Furthermore, at the start of the input section Concentration Solver, individual components can be defined as interstitial by using this keyword followed by a phase number and component number(s). In contrast to substitutional diffusion, diffusion of interstitial components changes the local number of moles.

Finally, a maximal number of calls per time step and a convergence value have to be specified to control the expansion-relaxation solver. The task of this solver is to homogenize local expansion by compensating material fluxes. The solver runs iteratively and stops when either the specified number of calls per times step is reached or when the mean difference in local expansion falls below the specified convergence value. The effectivity of the solver can be checked by monitoring the degree of homogenization in the expansion output file. The consumed CPU-time is listed in the *TabP file (row: expansion time).
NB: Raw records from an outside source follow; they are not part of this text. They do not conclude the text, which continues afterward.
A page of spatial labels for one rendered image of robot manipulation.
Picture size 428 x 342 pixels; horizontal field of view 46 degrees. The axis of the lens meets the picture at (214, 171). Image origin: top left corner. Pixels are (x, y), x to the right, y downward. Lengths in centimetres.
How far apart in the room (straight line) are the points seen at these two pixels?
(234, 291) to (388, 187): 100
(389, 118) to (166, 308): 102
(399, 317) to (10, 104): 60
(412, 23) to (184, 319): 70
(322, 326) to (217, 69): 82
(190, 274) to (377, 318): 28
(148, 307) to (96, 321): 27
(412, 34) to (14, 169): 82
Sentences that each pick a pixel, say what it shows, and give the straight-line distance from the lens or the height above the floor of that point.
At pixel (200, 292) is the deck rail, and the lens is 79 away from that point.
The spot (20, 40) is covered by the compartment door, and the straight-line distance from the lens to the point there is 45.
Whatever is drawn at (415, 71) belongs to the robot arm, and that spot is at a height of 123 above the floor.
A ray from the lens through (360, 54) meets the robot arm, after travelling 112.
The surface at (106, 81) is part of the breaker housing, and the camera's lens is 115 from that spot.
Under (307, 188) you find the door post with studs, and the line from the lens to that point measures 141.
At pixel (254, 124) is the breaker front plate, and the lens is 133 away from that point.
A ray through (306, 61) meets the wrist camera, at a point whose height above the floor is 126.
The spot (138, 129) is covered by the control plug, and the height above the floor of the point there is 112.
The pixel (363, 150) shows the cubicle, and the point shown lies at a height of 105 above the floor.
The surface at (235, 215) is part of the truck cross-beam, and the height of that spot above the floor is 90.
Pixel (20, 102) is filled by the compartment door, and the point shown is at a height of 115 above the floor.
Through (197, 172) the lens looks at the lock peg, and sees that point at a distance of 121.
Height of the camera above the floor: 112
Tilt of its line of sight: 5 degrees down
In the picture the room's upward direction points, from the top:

The volume_change model proved to be essentially important for the simulation of spheroidal graphite growth in ductile cast-iron which is driven by interstitial diffusion of carbon through austenite. The attachment of carbon atoms to the graphite interface results in a strong local expansion and a pushing of the surrounding austenitic shell. Simulation of this process without consideration of the volume change would lead to wrong phase volumes, delayed transformation kinetics and artificial segregation effects. Two respective example files are provided: T008_CastIronNodule.dri and T009_CastIronDendriteNodule.dri.